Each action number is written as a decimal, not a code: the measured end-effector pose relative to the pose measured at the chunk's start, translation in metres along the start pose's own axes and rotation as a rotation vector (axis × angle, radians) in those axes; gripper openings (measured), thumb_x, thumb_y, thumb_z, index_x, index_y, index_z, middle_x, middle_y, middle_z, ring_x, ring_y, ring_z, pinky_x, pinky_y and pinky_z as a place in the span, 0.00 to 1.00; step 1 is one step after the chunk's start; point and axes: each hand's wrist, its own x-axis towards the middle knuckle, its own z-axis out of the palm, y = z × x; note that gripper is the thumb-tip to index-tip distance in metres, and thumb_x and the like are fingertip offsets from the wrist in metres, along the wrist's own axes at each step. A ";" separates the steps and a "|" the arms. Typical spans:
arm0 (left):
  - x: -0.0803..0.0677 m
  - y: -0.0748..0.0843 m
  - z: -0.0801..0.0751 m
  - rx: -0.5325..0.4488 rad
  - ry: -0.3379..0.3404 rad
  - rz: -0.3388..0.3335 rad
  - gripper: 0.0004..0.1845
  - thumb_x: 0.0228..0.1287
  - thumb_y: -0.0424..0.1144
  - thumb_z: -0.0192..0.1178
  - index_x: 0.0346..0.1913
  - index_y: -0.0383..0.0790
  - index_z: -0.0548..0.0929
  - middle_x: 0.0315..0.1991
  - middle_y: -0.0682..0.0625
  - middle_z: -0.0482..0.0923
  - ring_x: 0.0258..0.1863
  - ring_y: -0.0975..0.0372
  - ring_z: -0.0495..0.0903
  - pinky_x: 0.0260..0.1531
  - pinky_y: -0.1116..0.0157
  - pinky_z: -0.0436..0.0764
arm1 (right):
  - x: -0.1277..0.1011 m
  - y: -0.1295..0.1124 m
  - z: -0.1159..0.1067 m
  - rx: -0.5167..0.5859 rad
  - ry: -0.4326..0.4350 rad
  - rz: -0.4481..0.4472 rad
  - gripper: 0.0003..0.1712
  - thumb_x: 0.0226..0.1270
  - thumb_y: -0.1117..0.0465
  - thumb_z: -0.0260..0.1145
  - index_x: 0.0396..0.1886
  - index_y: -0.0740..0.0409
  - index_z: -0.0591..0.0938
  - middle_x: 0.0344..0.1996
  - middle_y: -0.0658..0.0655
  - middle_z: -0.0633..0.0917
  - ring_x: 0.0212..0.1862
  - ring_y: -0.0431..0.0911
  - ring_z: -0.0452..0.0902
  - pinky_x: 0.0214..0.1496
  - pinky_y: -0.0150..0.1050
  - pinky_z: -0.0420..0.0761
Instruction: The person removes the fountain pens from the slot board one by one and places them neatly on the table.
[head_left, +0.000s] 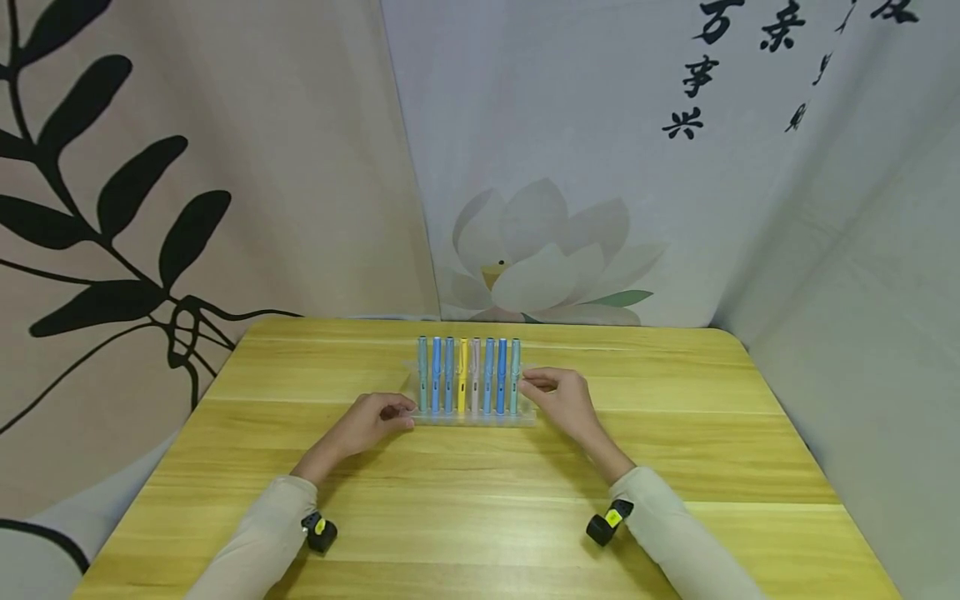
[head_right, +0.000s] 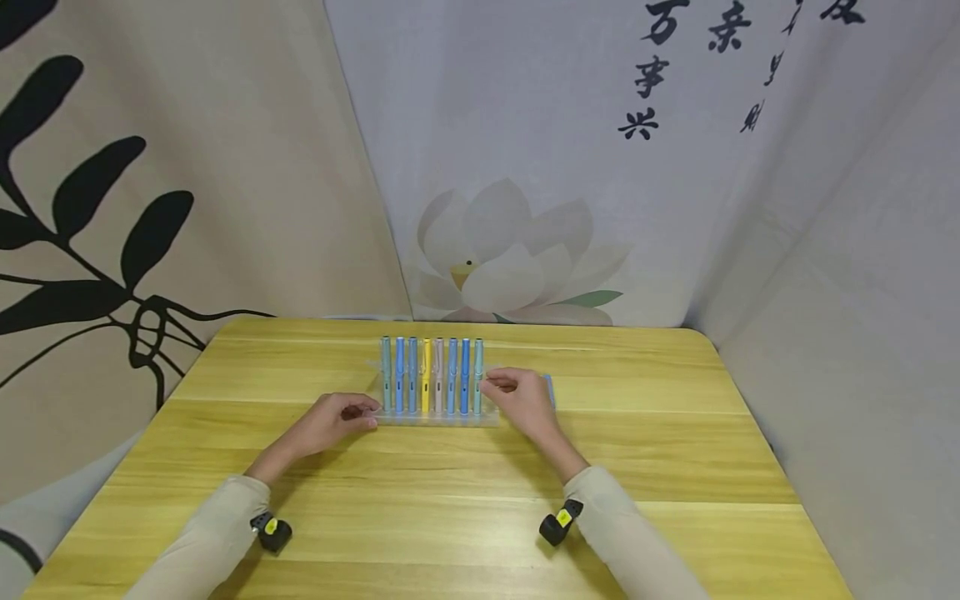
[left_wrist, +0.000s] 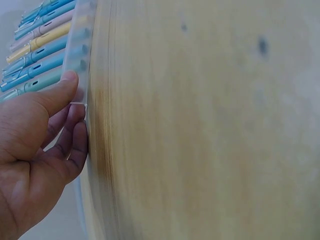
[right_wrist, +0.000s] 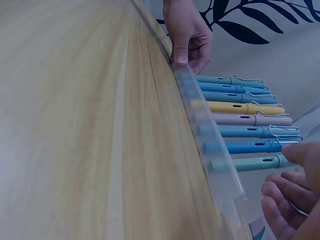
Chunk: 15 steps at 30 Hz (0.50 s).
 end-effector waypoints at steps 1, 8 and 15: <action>0.000 0.000 0.000 0.000 0.000 0.000 0.13 0.72 0.39 0.64 0.54 0.37 0.86 0.47 0.48 0.87 0.43 0.61 0.83 0.47 0.61 0.83 | 0.001 0.000 0.002 0.003 0.003 0.004 0.16 0.68 0.51 0.74 0.50 0.55 0.90 0.43 0.53 0.91 0.43 0.47 0.87 0.46 0.44 0.86; -0.001 -0.001 -0.001 -0.001 -0.002 0.003 0.14 0.72 0.39 0.64 0.55 0.36 0.86 0.48 0.47 0.87 0.44 0.61 0.84 0.48 0.61 0.83 | 0.005 0.001 0.012 0.016 0.014 0.032 0.17 0.66 0.51 0.75 0.48 0.56 0.90 0.42 0.54 0.91 0.43 0.48 0.88 0.45 0.44 0.87; -0.001 0.001 -0.002 -0.005 -0.001 0.003 0.14 0.71 0.39 0.65 0.55 0.36 0.86 0.48 0.47 0.87 0.44 0.60 0.84 0.48 0.61 0.83 | 0.008 0.002 0.017 0.007 0.019 0.044 0.17 0.66 0.52 0.75 0.48 0.58 0.90 0.42 0.56 0.91 0.43 0.49 0.88 0.46 0.46 0.87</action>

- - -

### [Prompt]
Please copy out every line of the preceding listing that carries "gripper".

### [Exercise output]
Each action number is written as a decimal, not a code: the measured end-effector pose relative to the pose measured at the chunk's start, translation in metres along the start pose's own axes and rotation as a rotation vector (axis × angle, radians) in those axes; gripper openings (measured), thumb_x, thumb_y, thumb_z, index_x, index_y, index_z, middle_x, middle_y, middle_z, ring_x, ring_y, ring_z, pinky_x, pinky_y and pinky_z as a place in the span, 0.00 to 1.00; step 1 is one step after the chunk's start; point and axes: each hand's wrist, its own x-axis towards the middle knuckle, its own z-axis out of the palm, y = z × x; note that gripper is the thumb-tip to index-tip distance in metres, and thumb_x and the like are fingertip offsets from the wrist in metres, along the wrist's own axes at each step. A ";" separates the steps and a "|" the arms. Typical spans:
  - gripper: 0.0004..0.1845
  - gripper: 0.0003..0.1712

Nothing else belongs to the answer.